Movies

From Caravaggio and Goya to Ghirri and Atchugarry, 2023’s ARCA Celebrates Films on the Arts, Artists’ Revolutions  

“Caravaggio’s Shadow,” “Charlotte” and “Goya, Carrière and the Ghost of Buñuel” feature in the 15-film lineup of 2023’s second edition of ARCA Intl. Festival of Films on Arts, 2023, which opens Jan. 2 with the world premiere of “The Children of the Mountain,” a doc-feature portrait of Uruguayan sculptor Pablo Atchugarry from Mercedes Sader, director of ARCA.

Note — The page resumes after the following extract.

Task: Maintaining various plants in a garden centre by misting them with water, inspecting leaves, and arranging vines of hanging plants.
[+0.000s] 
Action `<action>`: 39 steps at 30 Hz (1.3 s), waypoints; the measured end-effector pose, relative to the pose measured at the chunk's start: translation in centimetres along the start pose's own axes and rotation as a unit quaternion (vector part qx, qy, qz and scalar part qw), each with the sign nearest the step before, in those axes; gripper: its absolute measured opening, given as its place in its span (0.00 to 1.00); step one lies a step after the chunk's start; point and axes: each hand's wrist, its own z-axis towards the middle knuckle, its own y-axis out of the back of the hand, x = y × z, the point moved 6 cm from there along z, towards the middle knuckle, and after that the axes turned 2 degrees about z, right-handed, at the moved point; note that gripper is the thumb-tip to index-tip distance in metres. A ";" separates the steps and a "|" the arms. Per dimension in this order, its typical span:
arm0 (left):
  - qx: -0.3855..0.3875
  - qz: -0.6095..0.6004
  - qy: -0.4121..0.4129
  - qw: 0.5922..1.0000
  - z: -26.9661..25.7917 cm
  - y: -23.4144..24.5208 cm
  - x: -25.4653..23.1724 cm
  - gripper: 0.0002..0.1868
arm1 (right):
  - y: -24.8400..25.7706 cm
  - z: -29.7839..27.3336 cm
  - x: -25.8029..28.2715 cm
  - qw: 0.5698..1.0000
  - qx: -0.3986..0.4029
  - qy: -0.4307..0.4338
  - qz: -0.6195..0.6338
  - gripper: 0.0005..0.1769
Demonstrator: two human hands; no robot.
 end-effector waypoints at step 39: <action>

“Arts” is understood in the broadest sense. Framing two fiction movies and 14 doc features, the titles range, as programmer Sergio Fant points out, from takes on three of the greatest painters who ever lived – Caravaggio, Goya and Cezanne – to celebrated, unknown or forgotten figures of contemporary art,  such as “Folon.” The movie is the first documentary on Belgian’s Jean-Michel Folon, despite his status as one of Europe’s most important painter-illustrator of the second half of the 20th century, producing and popularising a series of iconic images, such as the bird-man.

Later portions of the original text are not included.